Yes, the results can be different. Each specimen type has its own advantages, disadvantages, threshold to positivity, and detection time window. One test does not refute the other. The test results are cumulative. For instance, if the maternal urine is positive for cocaine and newborn meconium is positive for methamphetamine, the results do not rule each other out. The appropriate interpretation is that the mother consumed both cocaine and methamphetamine.
Have results been used in court cases?
Yes, the analysis of a number of tissue types for the presence of drugs of abuse has been used in every state for decades. Specifically, our umbilical cord testing has been used to provide evidence of drug use by the mother in numerous states. Additionally, the detection of drug in umbilical cord was used as evidence of maternal drug consumption in a murder case in South Carolina and that interpretation was upheld on appeal to the SC Supreme Court.
How do PEth results differ from Urine EtG/EtS results?
Recent studies have indicated that low-level positive EtG results can be produced by certain agents like hand sanitizers and mouth wash (incidental exposure). Research indicates that the volume of alcohol required to trigger a positive PEth result is far above the level available from incidental exposure.

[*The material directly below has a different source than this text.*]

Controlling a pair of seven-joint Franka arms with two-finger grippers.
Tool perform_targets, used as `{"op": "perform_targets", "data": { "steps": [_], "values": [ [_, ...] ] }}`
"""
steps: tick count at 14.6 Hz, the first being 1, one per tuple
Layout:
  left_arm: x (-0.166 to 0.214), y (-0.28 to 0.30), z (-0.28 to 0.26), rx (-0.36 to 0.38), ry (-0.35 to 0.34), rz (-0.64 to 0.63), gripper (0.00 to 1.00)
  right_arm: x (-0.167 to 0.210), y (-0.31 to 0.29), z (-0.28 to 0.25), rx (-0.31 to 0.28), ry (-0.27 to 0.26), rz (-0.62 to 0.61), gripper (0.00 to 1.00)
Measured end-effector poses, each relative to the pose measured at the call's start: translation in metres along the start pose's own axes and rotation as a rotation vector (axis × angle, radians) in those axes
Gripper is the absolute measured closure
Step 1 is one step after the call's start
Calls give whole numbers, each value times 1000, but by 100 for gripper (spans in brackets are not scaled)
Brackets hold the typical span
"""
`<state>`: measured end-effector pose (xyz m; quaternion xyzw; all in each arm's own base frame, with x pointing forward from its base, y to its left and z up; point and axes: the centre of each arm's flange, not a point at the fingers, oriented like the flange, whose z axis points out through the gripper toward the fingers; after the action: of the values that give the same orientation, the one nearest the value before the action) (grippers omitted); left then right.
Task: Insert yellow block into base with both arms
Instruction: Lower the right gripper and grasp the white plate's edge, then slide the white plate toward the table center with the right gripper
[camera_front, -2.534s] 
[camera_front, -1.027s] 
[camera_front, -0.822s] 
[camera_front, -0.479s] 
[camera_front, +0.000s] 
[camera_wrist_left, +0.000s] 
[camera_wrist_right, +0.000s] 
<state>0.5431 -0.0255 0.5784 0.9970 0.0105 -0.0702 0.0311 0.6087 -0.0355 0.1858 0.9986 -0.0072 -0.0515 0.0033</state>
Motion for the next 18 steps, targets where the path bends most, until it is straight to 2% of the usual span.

How much is needed for an adequate urine sample?
Requested sample volume is 10 milliliters.
Why are both ethyl sulfate (EtS) and ethyl glucuronide (EtG) included in urine testing for alcohol use, but only EtG in fingernail or hair testing?
A: For urine testing, it is standard practice in the field of toxicology to include both EtS and EtG, because EtG is subject to bacterial production and degradation if a urine sample is contaminated (e.g. when the donor has a urinary tract infection). EtS is not subject to bacterial production or degradation, and provides a second, more reliable alcohol biomarker in these urine contamination scenarios. Other specimens types, such as fingernails and hair, do not have this issue, so only EtG is measured in those sample types.
What is the detection window for urine?
A sample of urine provides a drug history from the last two to three days for most drugs, and an even longer period for marijuana.
Will a UTI affect the result of drug and/or alcohol testing?
Certain bacteria may interfere with drug detection but will not generate a false positive. Fermenting bacteria in the presence of excess glucose may produce ethanol in the bladder and in the specimen cup.